Daniel Otto’s biggest, greatest adventure, his father, Lawrence Otto, said, was around 10 years ago, when at about 21 years old, he bought a one-way ticket to Peru. He got off the plane with a backpack and his surfboard and decided which way to go. He returned to East Hampton five months later.
He was “a free spirit,” his father recalled. “He was just always smiling. His smile was addictive,” his father said. “He had dimples — and he knew how to use them,” he continued. “Anybody who ever knew him loved him just because he was so easy to get along with.”
Mr. Otto died at Zuckerberg San Francisco General Hospital and Trauma Center on Aug. 3, after a week on life support. He was 31, just a week and a few days shy of his 32nd birthday. His cause of death has not yet been determined, his father said.
From a young age surfing and fishing — offshore and fly-fishing — were his passions. He grew up fishing with his father and grandfather. “Whenever we could pry him away from his job or his surfing, we would still go out on a fishing trip here,” his father said.
He surfed the globe but his favorite spot here was Ditch Plain Beach in Montauk, and later, when he lived in Brooklyn, he preferred the Jersey Shore to coming east. He also liked to dive and go spearfishing. Where he went, he always jumped in the water with a spear gun, his father said.
Daniel Lawrence Otto was born on Aug. 14, 1987, at Stony Brook University Hospital, the second of three children born to Lawrence Otto and the former Katherine Kaltovich. He first lived in East Hampton before moving to Springs. He attended Springs School and went on to East Hampton High School, graduating in 2005.
He attended the University of Hawaii and worked in his father’s business, Robert. E. Otto, a glass and metal fabrication company in Wainscott, for several years, before earning a degree in architecture from the New York City College of Technology.

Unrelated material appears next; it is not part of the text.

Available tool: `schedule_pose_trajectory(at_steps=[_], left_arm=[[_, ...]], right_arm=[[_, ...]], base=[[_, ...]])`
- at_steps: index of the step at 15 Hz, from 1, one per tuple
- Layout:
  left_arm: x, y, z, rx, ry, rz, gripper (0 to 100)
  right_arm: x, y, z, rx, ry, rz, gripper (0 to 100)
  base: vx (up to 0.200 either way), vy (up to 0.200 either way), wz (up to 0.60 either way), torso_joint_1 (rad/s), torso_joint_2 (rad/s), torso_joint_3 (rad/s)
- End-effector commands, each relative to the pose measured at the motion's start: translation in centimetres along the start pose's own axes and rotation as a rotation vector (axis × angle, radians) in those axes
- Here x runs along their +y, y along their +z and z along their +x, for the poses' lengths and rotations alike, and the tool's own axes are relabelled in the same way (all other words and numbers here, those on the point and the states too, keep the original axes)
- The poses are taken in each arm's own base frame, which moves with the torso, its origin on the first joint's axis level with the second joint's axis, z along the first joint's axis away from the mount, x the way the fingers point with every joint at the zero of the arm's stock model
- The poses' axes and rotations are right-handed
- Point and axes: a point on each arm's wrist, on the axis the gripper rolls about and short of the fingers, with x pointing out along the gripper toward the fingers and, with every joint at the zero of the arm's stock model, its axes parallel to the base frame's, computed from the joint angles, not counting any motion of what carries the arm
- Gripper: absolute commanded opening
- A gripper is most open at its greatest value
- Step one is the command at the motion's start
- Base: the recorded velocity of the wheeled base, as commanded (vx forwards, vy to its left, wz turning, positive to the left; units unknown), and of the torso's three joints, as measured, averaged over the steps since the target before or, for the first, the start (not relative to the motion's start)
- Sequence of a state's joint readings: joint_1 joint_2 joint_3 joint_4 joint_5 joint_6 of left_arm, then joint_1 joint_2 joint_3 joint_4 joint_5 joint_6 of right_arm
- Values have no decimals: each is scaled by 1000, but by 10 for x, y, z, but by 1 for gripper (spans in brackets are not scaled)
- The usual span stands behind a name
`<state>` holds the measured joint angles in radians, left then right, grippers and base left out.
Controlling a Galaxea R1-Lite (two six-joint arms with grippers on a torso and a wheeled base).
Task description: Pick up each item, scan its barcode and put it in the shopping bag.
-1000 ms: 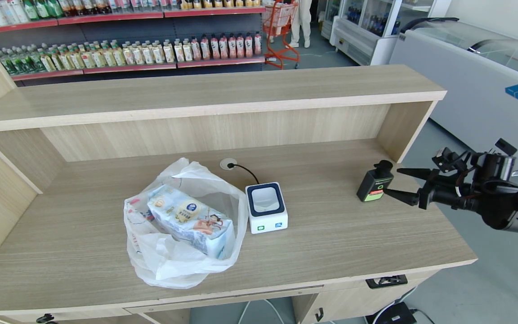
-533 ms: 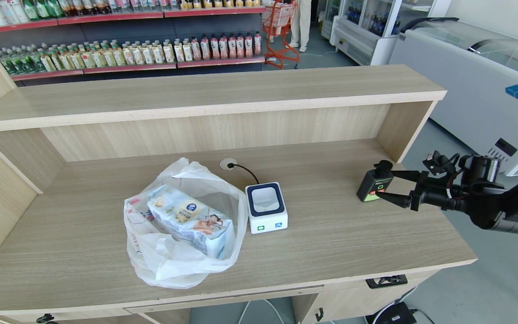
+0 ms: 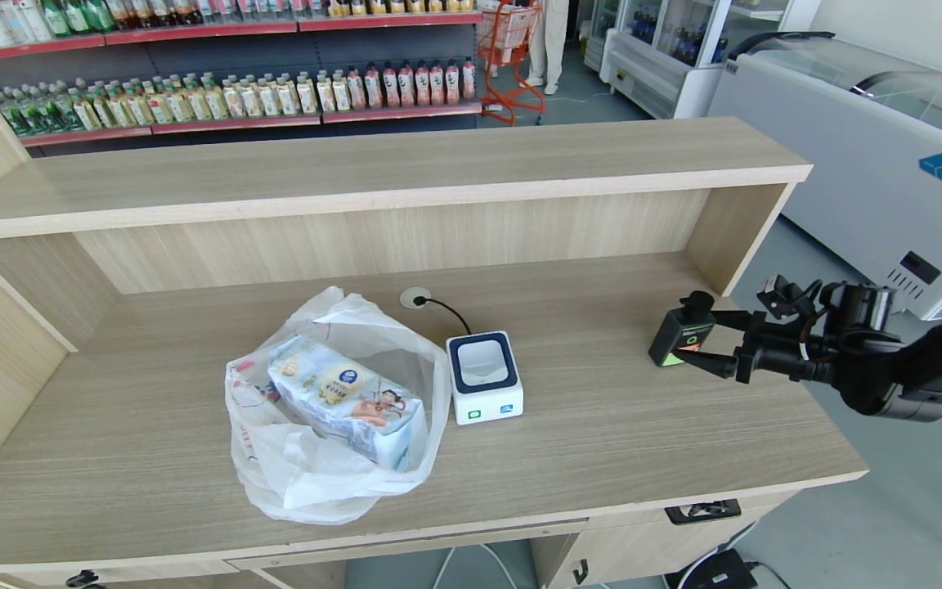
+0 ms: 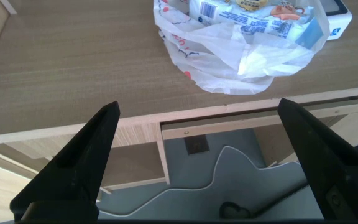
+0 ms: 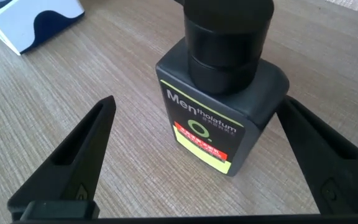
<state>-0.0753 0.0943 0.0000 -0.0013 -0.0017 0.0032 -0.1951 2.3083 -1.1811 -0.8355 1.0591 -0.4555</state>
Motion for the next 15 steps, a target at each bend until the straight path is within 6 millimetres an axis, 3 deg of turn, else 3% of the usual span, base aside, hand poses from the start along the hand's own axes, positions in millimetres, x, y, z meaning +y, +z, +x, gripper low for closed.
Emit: schedule_pose_trajectory(at_steps=[1,10,11,15], left_arm=[[0,0,0,1,0,0,100],[0,0,0,1,0,0,100],[0,0,0,1,0,0,100],[0,0,0,1,0,0,100]], right_arm=[[2,1,5,-4,14,-3,100],[5,-1,12,-16,57,3,100],[5,-1,12,-13,58,8,0],[6,0,11,-14,60,3,0]], base=[[0,0,0,0,0,0],[0,0,0,0,0,0],[0,0,0,0,0,0],[0,0,0,0,0,0]])
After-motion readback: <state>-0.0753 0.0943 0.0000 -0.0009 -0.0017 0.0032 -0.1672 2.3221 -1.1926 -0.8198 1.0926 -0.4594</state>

He worked in architecture, design, fabrication, and technology, at several companies on both coasts. Among the major projects he was involved in was one to design walkways, benches, and planters at the National September 11 Memorial in Lower Manhattan, his family said.
A work transfer landed him in San Francisco nearly four years ago, and he went on to work for several other design and residential architecture firms. He recently began a business of his own named Sunset Rod Company, which made custom rods and other gear. On the West Coast, he also took up hiking the Eastern Sierras.
Mr. Otto is survived by his father, Lawrence Otto of East Hampton, and his mother, Katherine Otto of Orange Park, Fla., as well as his brother, Brian Otto of East Hampton, and his sister, Samantha Dombkowski of Bridgehampton.
A ceremonial paddle-out is planned in his memory at Indian Wells Beach in Amagansett on Saturday at 5:30 p.m. A funeral was held at Most Holy Trinity Catholic Church in East Hampton on Aug. 10. Mr. Otto was cremated.
His family suggested donations to Donor Network West online at donornetworkwest.org/contributions, as Mr. Otto had signed up to be an organ donor, a decision his family honored, or to the Surfrider Foundation at surfrider.org.